_HOW TO COMPLETE THIS TASK:_ When you reach the records below, repeat each one exactly as written.

START RECORDS SUPPLIED

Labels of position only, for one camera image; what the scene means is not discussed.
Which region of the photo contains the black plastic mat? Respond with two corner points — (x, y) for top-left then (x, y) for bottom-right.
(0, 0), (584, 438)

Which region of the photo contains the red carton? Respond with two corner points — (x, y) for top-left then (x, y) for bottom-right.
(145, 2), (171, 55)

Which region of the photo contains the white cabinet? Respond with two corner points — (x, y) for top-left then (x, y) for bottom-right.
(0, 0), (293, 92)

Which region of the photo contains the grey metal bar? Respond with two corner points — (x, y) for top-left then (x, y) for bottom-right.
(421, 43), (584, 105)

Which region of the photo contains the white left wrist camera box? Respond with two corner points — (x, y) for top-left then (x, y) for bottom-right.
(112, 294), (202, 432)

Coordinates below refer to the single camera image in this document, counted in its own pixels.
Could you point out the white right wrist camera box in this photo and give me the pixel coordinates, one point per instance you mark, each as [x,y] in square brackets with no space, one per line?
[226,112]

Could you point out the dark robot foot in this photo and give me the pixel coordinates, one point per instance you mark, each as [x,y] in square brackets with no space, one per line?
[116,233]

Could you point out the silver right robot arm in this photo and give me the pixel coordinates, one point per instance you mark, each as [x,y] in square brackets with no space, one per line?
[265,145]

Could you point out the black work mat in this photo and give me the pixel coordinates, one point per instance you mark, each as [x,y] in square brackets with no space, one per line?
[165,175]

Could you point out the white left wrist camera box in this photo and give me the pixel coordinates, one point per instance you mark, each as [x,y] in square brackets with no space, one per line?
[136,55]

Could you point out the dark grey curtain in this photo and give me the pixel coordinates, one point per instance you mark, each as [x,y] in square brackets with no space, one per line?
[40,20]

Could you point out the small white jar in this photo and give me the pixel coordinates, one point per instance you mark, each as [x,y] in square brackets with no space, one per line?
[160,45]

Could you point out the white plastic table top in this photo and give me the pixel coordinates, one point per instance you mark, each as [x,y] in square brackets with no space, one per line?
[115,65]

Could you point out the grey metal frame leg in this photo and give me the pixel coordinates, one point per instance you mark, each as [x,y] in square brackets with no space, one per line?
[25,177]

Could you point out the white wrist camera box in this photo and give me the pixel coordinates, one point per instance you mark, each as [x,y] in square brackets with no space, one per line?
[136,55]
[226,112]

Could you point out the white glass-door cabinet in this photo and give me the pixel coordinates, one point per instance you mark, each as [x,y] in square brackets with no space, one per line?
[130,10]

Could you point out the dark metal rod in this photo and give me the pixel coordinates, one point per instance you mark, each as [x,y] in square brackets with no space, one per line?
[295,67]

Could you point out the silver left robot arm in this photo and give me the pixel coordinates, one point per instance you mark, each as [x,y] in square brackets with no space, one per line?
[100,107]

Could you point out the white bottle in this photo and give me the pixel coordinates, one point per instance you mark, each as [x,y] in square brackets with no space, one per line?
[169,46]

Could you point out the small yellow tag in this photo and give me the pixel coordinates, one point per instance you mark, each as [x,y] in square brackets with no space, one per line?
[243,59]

END RECORDS SUPPLIED

_SOLUTION FOR THIS PROBLEM:_
Labels of position only, for one camera image; what the scene means is not discussed.
Which region of the photo contains the black plastic mat? Respond with two corner points — (x, y) for top-left then (x, y) for bottom-right.
(0, 0), (584, 438)

Which region of the photo contains the red carton? Respond with two corner points — (x, y) for top-left then (x, y) for bottom-right.
(145, 2), (171, 55)

Which region of the photo contains the white cabinet? Respond with two corner points — (x, y) for top-left then (x, y) for bottom-right.
(0, 0), (293, 92)

Which region of the photo contains the grey metal bar? Respond with two corner points — (x, y) for top-left then (x, y) for bottom-right.
(421, 43), (584, 105)

Which region of the photo contains the white left wrist camera box? Respond with two corner points — (x, y) for top-left then (x, y) for bottom-right.
(112, 294), (202, 432)

Coordinates below refer to the single camera image in this document, counted in its own pixels.
Could you point out the white right wrist camera box in this photo and give me the pixel coordinates, one point per instance you mark, each as [x,y] in square brackets with no space, one per line?
[226,112]

Could you point out the dark robot foot in this photo and give me the pixel coordinates, one point per instance you mark, each as [x,y] in square brackets with no space, one per line?
[116,233]

Could you point out the silver right robot arm in this photo and give me the pixel coordinates, one point per instance you mark, each as [x,y] in square brackets with no space, one per line?
[265,145]

Could you point out the black work mat in this photo and give me the pixel coordinates, one point per instance you mark, each as [x,y] in square brackets with no space, one per line?
[165,175]

Could you point out the white left wrist camera box in this photo and give me the pixel coordinates, one point per instance you mark, each as [x,y] in square brackets with no space, one per line?
[136,55]

Could you point out the dark grey curtain in this photo and give me the pixel coordinates, one point per instance you mark, each as [x,y] in square brackets with no space, one per line?
[40,20]

Could you point out the small white jar in this photo and give me the pixel coordinates, one point per instance you mark, each as [x,y] in square brackets with no space, one per line?
[160,45]

Could you point out the white plastic table top in this photo and give me the pixel coordinates, one point per instance you mark, each as [x,y] in square brackets with no space, one per line?
[115,65]

Could you point out the grey metal frame leg in this photo and give me the pixel coordinates, one point per instance you mark, each as [x,y] in square brackets with no space, one per line?
[25,177]

Could you point out the white wrist camera box in this photo and give me the pixel coordinates, one point per instance you mark, each as [x,y] in square brackets with no space, one per line?
[136,55]
[226,112]

Could you point out the white glass-door cabinet in this photo and give me the pixel coordinates, one point per instance you mark, each as [x,y] in square brackets with no space, one per line?
[130,10]

Could you point out the dark metal rod in this photo and give me the pixel coordinates, one point per instance you mark, each as [x,y] in square brackets with no space, one per line?
[295,67]

Could you point out the silver left robot arm in this photo and give me the pixel coordinates, one point per instance you mark, each as [x,y] in square brackets with no space, one per line?
[100,107]

Could you point out the white bottle in this photo and give me the pixel coordinates, one point per instance you mark, each as [x,y] in square brackets with no space, one per line?
[169,46]

Could you point out the small yellow tag in this photo and give me the pixel coordinates, one point per instance you mark, each as [x,y] in square brackets with no space, one per line?
[243,59]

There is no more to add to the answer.